- **About this exercise**
Copy the records below exactly as they are written.

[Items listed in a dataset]
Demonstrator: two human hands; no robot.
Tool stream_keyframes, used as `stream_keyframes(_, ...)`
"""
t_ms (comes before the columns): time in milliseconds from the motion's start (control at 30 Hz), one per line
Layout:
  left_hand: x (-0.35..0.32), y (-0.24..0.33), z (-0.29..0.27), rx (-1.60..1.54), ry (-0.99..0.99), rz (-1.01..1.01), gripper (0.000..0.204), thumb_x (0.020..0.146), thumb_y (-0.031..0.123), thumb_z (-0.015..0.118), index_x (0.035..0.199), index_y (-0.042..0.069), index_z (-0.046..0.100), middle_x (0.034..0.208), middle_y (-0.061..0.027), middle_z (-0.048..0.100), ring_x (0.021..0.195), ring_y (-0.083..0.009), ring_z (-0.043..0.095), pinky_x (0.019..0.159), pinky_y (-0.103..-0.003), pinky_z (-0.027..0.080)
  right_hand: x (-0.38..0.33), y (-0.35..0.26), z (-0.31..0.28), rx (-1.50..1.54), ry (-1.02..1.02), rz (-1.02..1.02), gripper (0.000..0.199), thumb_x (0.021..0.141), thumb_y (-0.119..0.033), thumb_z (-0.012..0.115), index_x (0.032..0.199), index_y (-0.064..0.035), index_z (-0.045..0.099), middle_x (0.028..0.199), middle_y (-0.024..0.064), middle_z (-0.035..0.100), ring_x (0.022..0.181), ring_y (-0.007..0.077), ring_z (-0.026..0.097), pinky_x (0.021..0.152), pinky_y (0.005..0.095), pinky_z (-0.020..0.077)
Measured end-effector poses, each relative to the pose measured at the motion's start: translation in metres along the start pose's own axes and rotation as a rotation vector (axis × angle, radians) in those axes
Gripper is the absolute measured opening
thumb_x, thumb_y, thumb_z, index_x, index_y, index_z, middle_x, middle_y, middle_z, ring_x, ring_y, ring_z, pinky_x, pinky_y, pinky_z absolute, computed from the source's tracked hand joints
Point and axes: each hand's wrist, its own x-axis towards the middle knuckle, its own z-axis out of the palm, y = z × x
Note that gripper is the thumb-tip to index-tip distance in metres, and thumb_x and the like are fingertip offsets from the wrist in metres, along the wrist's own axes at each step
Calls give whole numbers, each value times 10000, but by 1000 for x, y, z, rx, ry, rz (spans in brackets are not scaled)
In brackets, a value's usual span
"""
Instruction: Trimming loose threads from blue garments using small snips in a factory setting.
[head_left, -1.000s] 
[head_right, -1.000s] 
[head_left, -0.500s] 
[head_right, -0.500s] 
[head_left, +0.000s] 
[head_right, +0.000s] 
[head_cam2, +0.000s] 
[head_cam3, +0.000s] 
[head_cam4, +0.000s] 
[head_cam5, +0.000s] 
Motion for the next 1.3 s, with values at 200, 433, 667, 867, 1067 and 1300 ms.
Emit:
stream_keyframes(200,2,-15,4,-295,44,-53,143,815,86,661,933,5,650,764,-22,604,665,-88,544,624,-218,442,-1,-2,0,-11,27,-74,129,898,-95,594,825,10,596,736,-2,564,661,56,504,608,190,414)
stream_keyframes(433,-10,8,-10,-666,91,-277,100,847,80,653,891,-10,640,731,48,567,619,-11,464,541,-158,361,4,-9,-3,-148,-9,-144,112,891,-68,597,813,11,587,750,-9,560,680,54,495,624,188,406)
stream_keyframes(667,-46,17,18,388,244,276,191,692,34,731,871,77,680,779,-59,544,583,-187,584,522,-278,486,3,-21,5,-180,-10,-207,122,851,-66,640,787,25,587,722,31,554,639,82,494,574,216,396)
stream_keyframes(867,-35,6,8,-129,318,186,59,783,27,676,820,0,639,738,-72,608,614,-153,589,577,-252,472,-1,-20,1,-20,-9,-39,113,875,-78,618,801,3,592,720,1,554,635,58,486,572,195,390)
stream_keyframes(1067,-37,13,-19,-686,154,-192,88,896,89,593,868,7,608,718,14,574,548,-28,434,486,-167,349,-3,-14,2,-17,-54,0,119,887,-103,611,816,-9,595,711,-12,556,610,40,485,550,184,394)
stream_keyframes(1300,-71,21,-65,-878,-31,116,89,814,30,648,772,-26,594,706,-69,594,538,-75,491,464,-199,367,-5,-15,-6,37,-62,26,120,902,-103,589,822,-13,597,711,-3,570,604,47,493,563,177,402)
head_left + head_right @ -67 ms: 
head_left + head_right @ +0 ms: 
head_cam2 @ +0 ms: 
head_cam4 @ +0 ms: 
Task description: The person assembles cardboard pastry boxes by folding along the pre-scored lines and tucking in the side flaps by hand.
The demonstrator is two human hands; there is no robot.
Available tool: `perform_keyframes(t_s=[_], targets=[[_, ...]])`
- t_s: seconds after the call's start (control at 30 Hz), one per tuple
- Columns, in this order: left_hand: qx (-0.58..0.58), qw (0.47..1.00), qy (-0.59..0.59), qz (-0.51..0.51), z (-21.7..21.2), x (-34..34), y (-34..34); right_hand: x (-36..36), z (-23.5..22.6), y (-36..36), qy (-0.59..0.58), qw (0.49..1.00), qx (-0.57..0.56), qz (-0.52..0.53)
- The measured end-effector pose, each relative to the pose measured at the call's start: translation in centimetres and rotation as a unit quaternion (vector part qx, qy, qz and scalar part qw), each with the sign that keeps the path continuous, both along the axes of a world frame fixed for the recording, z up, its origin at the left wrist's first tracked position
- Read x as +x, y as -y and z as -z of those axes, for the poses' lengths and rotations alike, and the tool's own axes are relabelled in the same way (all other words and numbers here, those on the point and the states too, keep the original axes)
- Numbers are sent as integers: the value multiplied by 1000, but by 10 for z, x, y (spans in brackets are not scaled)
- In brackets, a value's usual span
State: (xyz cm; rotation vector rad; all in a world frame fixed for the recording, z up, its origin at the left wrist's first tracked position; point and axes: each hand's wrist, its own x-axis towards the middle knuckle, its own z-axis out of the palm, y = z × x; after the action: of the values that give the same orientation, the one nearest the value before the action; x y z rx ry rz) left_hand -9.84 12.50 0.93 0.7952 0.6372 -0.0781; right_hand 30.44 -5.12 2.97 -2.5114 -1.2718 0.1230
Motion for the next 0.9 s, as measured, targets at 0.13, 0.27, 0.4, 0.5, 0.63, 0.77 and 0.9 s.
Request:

- **Your response**
Demonstrator: two human hands; no robot.
Tool stream_keyframes, used as `stream_keyframes(_, ...)`
"""
t_ms (comes before the columns): time in milliseconds from the motion's start (control at 30 Hz), one per line
Layout:
  left_hand: x (-0.35..0.32), y (-0.24..0.33), z (-0.29..0.27), rx (-1.60..1.54), ry (-0.99..0.99), rz (-1.01..1.01), gripper (0.000..0.204), thumb_x (0.020..0.146), thumb_y (-0.031..0.123), thumb_z (-0.015..0.118), index_x (0.035..0.199), index_y (-0.042..0.069), index_z (-0.046..0.100), middle_x (0.034..0.208), middle_y (-0.061..0.027), middle_z (-0.048..0.100), ring_x (0.021..0.195), ring_y (-0.083..0.009), ring_z (-0.043..0.095), pinky_x (0.019..0.159), pinky_y (-0.103..-0.003), pinky_z (-0.027..0.080)
  right_hand: x (-0.38..0.33), y (-0.35..0.26), z (-0.31..0.28), rx (-1.50..1.54), ry (-1.02..1.02), rz (-1.02..1.02), gripper (0.000..0.199), thumb_x (0.021..0.141), thumb_y (-0.119..0.033), thumb_z (-0.012..0.115), index_x (0.032..0.199), index_y (-0.064..0.035), index_z (-0.045..0.099), middle_x (0.028..0.199), middle_y (-0.024..0.064), middle_z (-0.035..0.100), ring_x (0.022..0.181), ring_y (-0.007..0.077), ring_z (-0.026..0.097), pinky_x (0.021..0.152), pinky_y (0.005..0.095), pinky_z (-0.020..0.077)
Measured end-effector poses, each relative to the pose measured at the motion's start: translation in metres along the start pose's own axes and rotation as a rotation vector (axis × angle, radians) in those axes
Gripper is the absolute measured opening
thumb_x, thumb_y, thumb_z, index_x, index_y, index_z, middle_x, middle_y, middle_z, ring_x, ring_y, ring_z, pinky_x, pinky_y, pinky_z absolute, computed from the source's tracked hand joints
Point and axes: each hand's wrist, its own x-axis towards the middle knuckle, its own z-axis out of the palm, y = z × x
Note that gripper is the thumb-tip to index-tip distance in metres, and thumb_x and the like are fingertip offsets from the wrist in metres, along the wrist's own axes at each step
Calls give whole numbers, each value times 10000, but by 1000 for x, y, z, rx, ry, rz (spans in brackets are not scaled)
In brackets, a value's usual span
"""
Instruction: Trimming loose threads from blue garments using small snips in a factory setting.
[head_left, -1.000s] 
[head_right, -1.000s] 
[head_left, -0.500s] 
[head_right, -0.500s] 
[head_left, +0.000s] 
[head_right, +0.000s] 
[head_cam2, +0.000s] 
[head_cam3, +0.000s] 
[head_cam4, +0.000s] 
[head_cam5, +0.000s] 
Motion for the next 1.3 s, with values at 200, 433, 667, 867, 1067 and 1300 ms.
Emit:
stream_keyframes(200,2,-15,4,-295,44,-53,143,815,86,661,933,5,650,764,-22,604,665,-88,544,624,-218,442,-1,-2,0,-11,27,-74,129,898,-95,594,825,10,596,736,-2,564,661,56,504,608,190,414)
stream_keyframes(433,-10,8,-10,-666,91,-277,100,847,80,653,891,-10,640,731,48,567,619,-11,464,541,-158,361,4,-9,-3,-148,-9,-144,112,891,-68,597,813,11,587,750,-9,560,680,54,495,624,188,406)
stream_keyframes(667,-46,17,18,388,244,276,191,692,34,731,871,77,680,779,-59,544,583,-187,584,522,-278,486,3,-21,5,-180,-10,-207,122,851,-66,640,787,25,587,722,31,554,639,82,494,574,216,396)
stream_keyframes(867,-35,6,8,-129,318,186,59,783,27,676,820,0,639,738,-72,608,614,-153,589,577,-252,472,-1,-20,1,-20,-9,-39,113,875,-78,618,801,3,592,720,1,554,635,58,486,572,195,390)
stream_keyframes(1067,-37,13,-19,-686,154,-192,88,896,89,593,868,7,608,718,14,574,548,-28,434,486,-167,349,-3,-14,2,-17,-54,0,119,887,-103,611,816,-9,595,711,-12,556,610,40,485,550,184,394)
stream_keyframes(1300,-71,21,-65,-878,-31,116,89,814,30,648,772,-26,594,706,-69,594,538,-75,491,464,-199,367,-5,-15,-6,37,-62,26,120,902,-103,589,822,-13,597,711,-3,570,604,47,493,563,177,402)
head_left + head_right @ -67 ms: 
head_left + head_right @ +0 ms: 
head_cam2 @ +0 ms: 
head_cam4 @ +0 ms: 
Task description: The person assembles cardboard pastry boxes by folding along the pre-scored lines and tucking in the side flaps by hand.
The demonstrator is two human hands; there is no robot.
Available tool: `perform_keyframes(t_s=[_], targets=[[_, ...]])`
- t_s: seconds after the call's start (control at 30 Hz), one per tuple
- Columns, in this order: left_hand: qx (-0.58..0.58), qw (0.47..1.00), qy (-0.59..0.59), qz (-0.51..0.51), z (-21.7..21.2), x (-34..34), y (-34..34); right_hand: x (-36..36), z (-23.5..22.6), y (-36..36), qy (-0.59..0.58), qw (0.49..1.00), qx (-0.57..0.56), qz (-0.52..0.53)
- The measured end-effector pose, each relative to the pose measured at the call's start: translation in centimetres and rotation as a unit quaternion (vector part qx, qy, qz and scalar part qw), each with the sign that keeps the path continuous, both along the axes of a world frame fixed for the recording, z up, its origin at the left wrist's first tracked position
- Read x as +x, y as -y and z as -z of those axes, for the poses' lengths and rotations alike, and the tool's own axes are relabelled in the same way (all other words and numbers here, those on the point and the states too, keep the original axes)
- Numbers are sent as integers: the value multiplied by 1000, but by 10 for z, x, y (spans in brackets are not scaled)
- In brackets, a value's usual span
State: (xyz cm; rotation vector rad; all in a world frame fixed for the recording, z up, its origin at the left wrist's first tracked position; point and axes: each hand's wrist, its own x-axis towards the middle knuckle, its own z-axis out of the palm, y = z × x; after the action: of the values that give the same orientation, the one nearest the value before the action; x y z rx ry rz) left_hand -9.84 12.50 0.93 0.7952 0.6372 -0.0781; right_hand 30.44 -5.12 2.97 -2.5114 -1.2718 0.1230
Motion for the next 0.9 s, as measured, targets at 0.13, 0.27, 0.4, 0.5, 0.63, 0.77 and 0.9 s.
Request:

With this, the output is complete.